Dan Turner recounts his son, as a small boy, being dedicated to practicing spelling words. He highlights his athletic prowess. He goes on to explain how gifted his son is at academics and swimming, what an honor it was to be accepted to Stanford, especially with an athletic scholarship, and how high his GPA was.

Then the excuses start. Brock was homesick. Other swimmers were part of the party culture, and he just wanted to fit in. He’s from the Midwest, and this was awful far from home. “He needed the support structure of being closer to family and friends.”

He closes with this paragraph about how this has all come tumbling down on Brock.

“That is a steep price to pay for 20 minutes of action out of his 20-plus years of life,” Dan writes. No mention of the steep price Emily Doe will pay. To Turner, that woman is still not real. She’s a non-issue in this to him, because she doesn’t matter. The type of man that can dismiss the attempted rape and sexual assault of an unconscious human being as “20 minutes of action” isn’t the type of man to address the true violence and degradation of rape and sexual assault. What may have been a brief moment for Brock was something that will live with Emily Doe forever.

Turner mentions that his son is “totally committed to educating other college age students about the dangers of alcohol consumption and sexual promiscuity.” Neither Brock nor his father are taking responsibility for what happened that night.
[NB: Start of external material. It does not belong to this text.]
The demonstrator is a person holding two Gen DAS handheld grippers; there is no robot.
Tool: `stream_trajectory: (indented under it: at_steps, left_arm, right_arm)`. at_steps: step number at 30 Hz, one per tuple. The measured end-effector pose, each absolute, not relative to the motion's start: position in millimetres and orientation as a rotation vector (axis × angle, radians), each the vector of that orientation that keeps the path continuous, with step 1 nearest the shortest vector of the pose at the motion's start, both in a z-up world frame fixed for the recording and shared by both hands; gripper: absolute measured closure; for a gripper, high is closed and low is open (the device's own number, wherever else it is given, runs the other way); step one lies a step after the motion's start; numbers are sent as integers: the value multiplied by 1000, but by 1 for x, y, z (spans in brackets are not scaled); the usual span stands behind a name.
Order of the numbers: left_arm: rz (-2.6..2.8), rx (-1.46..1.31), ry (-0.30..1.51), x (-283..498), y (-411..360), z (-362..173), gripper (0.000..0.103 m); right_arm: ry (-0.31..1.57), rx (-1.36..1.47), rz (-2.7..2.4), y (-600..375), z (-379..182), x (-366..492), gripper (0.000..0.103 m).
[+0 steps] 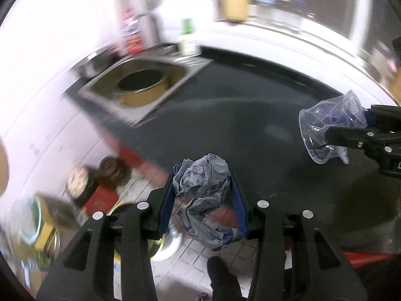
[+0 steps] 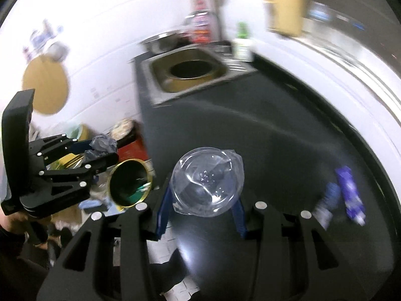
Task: Collect trash
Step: 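Carry the foil wrapper and clear cup to the bin and release both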
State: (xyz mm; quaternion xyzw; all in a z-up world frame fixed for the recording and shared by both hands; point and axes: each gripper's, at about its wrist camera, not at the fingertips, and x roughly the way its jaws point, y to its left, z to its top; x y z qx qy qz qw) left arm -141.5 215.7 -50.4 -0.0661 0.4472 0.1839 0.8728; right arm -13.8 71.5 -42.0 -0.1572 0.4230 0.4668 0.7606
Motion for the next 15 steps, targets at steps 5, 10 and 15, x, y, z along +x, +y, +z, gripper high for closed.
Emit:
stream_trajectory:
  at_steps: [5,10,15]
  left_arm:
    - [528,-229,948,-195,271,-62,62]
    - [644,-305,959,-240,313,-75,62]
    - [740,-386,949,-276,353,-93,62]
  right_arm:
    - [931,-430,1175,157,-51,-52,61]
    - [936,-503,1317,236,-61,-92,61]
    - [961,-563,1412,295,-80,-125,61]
It wasn’t sexual promiscuity. It was a violent attack on a vulnerable woman. Calling this sexual promiscuity is dishonest and disingenuous.

If Brock Turner didn’t want “20 minutes of action” to define his life, he shouldn’t have stripped the underwear off a woman who couldn’t stand. He would’ve helped her find the sister she went to the party with. If he was sorry, his focus wouldn’t be on bemoaning that he won’t be in the Olympics now, and that he has to register as a sex offender. As Emily Doe wrote, “Ruin a life, one life, yours, you forgot about mine. Let me rephrase for you, I want to show people that one night of drinking can ruin two lives. You and me. You are the cause, I am the effect.”

Don’t Forget the Real Victim

The sentence handed down for Brock Turner is also receiving significant outcry. “Prosecutors wanted the judge to sentence Turner to six years in a California prison, according to the Mercury News. Instead, Turner will reportedly serve only half of his six-month sentence — roughly three months, on the assumption of good behavior — in the county jail, as Judge Aaron Persky said a harsher sentence would ‘have a severe impact on him,’ a claim that has since drawn the ire of Santa Clara County district attorney Jeff Rosen, who told the Guardian ‘the punishment does not fit the crime.’” There is now a petition to recall the judge, who is a former Stanford athlete himself.

Everyone is focused on the way that night has changed the course of Turner’s life and talking about him. He was such a good kid. A promising athlete. A great student, kind, a good cook. A harsh sentence would ruin his life.

Yes, Brock has faced a tragedy. It wasn’t a dumb mistake. It was intentional, violent, brutal; and he ran from it in an attempt to not be caught. This was not the work of a good and kind kid. The truth is, Brock is the one who ruined his life. He did this. And with the destruction of his life came a tragedy in Emily Doe’s.